Closed lindahua closed 10 years ago
Not sure if it would be helpful, but it may make sense to make Distributions a meta-package and split the different families of Distributions into separate packages. That way if another package only needs to depend on univariates, it can require just that portion. This maybe more long-term and obviously involves a lot of work, so just a thought.
I'm happy with this proposed division.
Maybe this can considered a disagreement on the meaning of the name Stats
. Is a Stats
package about calculating quantities (statistics) from data only, or should Stats
be a package for doing statistical inference. The latter is not really feasible without probability distributions and therefore @lindahua's proposal is that the package for statistical inference is Distributions
which might not be the most expected name. I vote for having statistical inference tools in Stats
, but you already know that. Lets see if we can get other people's opinion.
@andreasnoackjensen: I fully agree with your taste in naming the overarching package Stats
. My agreement wih @lindahua's proposal is based entirely on his desire to keep libraries small and orthogonal.
Although it might be even worse, I would be happy renaming the current Stats
to StatsBasic
and then having Stats
load both StatsBasic
and Distributions
. In the end, I do want us to provide a simple monolithic package that pulls in all of this along with GLM
. I'm just trying to respect the desire of others to keep each section of statistical functionality compartmentalized, so that they can avoid loading the big monolithic package.
My proposal is to keep this package as a minimal one that provides basic support for statistics (instead of covering everything related to stats).
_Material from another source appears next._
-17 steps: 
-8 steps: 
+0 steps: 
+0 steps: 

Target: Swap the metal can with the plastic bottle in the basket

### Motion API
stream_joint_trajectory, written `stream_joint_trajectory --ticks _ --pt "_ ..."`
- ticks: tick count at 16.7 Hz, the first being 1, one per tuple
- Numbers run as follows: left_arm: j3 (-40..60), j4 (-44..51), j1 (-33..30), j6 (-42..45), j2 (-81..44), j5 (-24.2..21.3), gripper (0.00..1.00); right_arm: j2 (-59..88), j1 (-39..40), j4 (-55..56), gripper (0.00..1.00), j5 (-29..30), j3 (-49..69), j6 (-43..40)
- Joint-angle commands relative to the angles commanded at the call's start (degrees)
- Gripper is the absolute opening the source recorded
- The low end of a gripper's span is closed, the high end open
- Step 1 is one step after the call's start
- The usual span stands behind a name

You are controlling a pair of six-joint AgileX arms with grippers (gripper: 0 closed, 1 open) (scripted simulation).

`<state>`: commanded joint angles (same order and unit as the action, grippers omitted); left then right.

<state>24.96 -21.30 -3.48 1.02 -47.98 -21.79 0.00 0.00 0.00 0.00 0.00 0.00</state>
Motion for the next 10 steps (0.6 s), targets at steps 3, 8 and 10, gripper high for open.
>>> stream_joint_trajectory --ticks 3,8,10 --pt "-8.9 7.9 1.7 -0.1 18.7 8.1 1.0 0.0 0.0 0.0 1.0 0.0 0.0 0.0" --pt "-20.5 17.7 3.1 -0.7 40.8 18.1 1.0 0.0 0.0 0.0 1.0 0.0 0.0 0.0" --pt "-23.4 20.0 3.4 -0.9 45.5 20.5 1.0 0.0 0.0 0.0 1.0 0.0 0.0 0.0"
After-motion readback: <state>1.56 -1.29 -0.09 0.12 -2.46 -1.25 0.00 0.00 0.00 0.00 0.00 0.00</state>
I do agree that the choice of Stats
as the package name was unfortunate and tend to cause confusion as people may think that this package covers a much broader scope.
I basically agree with John's plan as to renaming this package to a more appropriate name (personally, I think StatsBase
would be slightly better than StatsBasic
though) and have a meta-package called Statistics
that includes several relevant packages.
I strongly believe that having a minimal common core in a package (whatever we name it) would be beneficial in a long run as the eco-system evolves.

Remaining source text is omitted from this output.